Sisters Joanne Pascarelli and Marie Wilson have been accused of pilfering nearly $500,000 (€429,000) in student lunch money over a period of about five years. The two cafeteria workers from Connecticu­t, both in their 60s, are charged with larceny but are being tried separately. At the time of going to press, Pascarelli had pleaded not guilty while Wilson declined to enter a plea until her next court date. Pascarelli’s lawyer said the women are victims of a ‘witch hunt’ and are being made scapegoats because officials can’t provide any other explanatio­n for how the money went missing. The case is ongoing.

The ‘Portofino Pirate’

Mum of four Larissa Watson, 50 (right), was dubbed the Portofino Pirate after allegedly trying to steal a yacht worth around €145,000 in the Italian resort. She started the engine but was spotted by a suspicious harbour worker. Watson, a creative director, was charged with theft. ‘The double life of Larissa Watson seems to have come straight out of a film,’ claimed Italian newspaper La Riviera. ‘In Britain she’s an esteemed artist, in Italy a thief who’s been under scrutiny by the police for some time.’ Watson said: ‘I have never, ever been in trouble with the police before – apart from maybe a parking ticket’ and maintains her innocence.

The ‘teenager’

In 2013 Samantha Azzopardi (right) was found wandering the streets of Dublin, and led authoritie­s to think she was a teenage traffickin­g victim from Eastern Europe. After an investigat­ion which cost a reported €225,000 she was identified as Australian, aged 25 and from a middle-class background. She was deported from Ireland, then Canada, but in 2016 she repeated the con in Sydney. Last July she was sentenced to a maximum one year in jail after pleading guilty to four charges of dishonestl­y obtaining financial advantage by deception.

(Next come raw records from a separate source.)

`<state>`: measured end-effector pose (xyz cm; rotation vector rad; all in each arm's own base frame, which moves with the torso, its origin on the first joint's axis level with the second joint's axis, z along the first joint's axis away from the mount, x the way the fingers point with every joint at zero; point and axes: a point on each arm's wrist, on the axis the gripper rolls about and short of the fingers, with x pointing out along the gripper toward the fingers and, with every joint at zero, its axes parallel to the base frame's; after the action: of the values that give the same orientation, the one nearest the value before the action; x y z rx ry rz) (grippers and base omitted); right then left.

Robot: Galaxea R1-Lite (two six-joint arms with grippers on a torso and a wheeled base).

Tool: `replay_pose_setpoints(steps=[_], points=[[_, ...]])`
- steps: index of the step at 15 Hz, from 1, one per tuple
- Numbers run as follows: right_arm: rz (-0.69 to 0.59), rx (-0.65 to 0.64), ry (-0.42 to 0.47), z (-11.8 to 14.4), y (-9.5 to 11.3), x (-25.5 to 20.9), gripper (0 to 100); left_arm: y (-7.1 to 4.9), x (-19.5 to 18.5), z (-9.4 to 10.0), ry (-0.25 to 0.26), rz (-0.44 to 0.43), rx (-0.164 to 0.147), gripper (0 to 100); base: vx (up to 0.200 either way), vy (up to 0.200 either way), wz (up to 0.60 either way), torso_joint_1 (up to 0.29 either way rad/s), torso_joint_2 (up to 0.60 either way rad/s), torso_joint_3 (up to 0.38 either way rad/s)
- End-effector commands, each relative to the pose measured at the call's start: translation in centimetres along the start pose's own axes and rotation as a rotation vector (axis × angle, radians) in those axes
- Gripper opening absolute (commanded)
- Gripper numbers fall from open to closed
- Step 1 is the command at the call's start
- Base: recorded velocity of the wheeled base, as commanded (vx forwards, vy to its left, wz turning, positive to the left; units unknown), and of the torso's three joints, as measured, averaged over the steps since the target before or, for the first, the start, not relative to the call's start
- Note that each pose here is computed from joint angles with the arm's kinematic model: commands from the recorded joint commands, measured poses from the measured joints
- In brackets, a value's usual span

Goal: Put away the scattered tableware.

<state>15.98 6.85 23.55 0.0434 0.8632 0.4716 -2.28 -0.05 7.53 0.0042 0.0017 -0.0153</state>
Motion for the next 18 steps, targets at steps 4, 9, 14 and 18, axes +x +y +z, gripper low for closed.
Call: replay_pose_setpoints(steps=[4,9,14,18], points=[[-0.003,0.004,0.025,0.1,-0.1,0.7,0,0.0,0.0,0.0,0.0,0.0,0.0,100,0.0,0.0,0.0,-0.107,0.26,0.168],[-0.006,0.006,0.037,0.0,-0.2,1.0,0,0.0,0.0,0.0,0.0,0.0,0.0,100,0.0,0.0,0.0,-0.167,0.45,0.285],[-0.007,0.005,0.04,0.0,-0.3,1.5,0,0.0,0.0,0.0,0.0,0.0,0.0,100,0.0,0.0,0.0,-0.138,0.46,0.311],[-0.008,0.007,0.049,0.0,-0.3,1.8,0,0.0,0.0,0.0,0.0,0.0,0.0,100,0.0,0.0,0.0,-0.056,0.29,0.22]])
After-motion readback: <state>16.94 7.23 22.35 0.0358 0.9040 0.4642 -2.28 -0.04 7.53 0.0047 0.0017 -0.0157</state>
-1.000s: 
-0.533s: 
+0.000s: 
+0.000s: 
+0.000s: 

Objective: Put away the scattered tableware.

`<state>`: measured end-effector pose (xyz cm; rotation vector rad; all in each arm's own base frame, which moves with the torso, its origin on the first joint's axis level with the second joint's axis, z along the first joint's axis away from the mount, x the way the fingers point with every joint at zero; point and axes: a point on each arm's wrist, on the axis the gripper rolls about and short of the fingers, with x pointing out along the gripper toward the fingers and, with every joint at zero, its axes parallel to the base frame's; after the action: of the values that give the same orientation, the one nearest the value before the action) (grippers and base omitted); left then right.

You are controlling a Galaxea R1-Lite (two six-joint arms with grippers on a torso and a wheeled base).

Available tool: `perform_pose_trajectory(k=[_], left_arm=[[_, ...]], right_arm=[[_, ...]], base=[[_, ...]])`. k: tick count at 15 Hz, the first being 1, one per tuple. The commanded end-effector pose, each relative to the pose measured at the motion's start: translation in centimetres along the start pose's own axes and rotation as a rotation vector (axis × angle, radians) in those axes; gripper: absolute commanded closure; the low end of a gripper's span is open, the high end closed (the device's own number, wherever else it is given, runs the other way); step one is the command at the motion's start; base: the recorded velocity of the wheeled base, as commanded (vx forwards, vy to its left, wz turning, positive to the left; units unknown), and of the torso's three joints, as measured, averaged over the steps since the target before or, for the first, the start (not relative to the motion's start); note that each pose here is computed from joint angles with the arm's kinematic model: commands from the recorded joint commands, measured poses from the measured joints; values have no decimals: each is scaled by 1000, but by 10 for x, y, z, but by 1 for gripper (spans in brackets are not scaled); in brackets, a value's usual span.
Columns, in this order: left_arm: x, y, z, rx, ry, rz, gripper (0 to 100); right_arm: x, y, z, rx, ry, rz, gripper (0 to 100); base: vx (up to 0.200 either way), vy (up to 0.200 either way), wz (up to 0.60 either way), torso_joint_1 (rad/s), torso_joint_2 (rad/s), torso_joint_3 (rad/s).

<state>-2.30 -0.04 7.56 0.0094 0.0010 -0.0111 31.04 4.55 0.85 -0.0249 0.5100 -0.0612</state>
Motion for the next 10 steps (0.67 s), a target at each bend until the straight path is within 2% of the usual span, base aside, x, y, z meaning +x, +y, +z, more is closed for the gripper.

The Horse & Hound hoodwinker

Earlier this year, Charmaine McAllister, 31, from Huddersfie­ld, was jailed for four years after pretending to work for Horse & Hound magazine, calling its advertiser­s to tell them card payments had been declined. She asked them to give her the details again, then used the money to pay for several cars, cosmetic surgery, designer clothing and hotel stays.

The bogus brides

Amid an epidemic of dating scams where women all over the world persuade men they’ve met online to send them money, three women from Chechnya became surprise internatio­nal heroes after conning almost €2,250 from Isis fighters in 2015, telling them they needed the cash to join them and become ‘jihadi brides’.